● **What to produce**: Would you please copy the part of the material below that opens with the line containing "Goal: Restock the" and closes with the line containing "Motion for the"? Copy it exactly, and only it.

===== Supplied information =====

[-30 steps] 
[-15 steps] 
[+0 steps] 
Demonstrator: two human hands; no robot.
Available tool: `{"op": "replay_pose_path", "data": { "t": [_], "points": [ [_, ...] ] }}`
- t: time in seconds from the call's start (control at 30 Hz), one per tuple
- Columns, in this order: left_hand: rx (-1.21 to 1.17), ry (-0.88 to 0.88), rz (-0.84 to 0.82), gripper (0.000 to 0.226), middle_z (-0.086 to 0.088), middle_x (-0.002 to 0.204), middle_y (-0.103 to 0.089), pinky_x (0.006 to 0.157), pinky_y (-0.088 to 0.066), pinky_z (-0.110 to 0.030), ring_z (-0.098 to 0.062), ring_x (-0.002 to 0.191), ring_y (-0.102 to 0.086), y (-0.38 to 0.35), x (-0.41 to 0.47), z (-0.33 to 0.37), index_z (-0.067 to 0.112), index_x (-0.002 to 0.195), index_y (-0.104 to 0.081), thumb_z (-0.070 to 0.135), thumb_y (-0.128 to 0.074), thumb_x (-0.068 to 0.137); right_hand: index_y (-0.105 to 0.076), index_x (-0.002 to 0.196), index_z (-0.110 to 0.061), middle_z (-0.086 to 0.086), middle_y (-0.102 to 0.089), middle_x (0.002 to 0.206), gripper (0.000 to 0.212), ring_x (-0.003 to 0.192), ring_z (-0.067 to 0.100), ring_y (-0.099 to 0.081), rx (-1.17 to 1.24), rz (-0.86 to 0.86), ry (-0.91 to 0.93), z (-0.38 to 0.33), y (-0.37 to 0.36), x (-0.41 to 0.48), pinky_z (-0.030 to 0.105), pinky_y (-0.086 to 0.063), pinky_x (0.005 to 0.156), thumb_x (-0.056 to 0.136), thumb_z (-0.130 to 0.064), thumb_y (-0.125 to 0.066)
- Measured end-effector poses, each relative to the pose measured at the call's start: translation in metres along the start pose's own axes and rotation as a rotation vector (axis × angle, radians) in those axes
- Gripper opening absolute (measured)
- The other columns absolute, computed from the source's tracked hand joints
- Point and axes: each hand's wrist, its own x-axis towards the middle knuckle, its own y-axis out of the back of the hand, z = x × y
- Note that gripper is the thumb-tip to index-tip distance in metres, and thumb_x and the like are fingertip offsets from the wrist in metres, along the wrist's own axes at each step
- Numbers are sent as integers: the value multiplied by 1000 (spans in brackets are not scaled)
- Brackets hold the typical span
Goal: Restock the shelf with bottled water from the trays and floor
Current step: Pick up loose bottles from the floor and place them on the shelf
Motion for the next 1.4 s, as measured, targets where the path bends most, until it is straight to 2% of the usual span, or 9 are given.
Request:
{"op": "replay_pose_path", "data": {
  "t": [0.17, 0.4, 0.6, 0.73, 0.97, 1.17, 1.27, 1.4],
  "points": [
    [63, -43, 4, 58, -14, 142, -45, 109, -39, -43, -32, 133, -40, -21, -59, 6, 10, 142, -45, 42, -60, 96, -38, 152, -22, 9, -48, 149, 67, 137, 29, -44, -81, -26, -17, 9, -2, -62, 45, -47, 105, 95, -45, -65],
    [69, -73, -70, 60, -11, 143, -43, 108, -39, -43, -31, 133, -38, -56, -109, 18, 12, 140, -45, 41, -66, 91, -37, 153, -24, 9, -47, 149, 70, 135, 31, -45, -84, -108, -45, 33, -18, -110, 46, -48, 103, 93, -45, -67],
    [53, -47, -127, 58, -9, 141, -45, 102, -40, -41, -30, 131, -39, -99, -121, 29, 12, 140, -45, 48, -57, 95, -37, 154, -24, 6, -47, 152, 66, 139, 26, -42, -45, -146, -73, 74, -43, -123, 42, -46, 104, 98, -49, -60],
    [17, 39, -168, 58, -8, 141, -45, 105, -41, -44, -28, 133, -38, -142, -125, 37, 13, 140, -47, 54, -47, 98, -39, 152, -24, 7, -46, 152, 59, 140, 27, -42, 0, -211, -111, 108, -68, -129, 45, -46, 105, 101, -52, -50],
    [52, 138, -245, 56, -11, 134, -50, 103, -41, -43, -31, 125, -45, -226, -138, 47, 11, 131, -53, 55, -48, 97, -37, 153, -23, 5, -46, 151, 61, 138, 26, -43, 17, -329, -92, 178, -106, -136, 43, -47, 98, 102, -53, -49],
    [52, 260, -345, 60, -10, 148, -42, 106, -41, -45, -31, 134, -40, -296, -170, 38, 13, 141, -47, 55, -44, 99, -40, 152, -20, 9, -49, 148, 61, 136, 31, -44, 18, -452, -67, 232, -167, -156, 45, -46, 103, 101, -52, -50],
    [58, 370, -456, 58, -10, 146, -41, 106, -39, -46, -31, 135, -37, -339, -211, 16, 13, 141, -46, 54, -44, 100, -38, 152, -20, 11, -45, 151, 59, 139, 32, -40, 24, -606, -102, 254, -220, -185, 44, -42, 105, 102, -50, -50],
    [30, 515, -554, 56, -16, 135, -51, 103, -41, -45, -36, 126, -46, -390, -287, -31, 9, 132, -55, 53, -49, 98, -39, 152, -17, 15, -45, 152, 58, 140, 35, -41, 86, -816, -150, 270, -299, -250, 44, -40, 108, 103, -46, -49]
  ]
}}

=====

● **Answer section**:
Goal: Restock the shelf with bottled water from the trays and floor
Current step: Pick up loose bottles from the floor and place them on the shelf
Motion for the next 1.4 s, as measured, targets where the path bends most, until it is straight to 2% of the usual span, or 9 are given.

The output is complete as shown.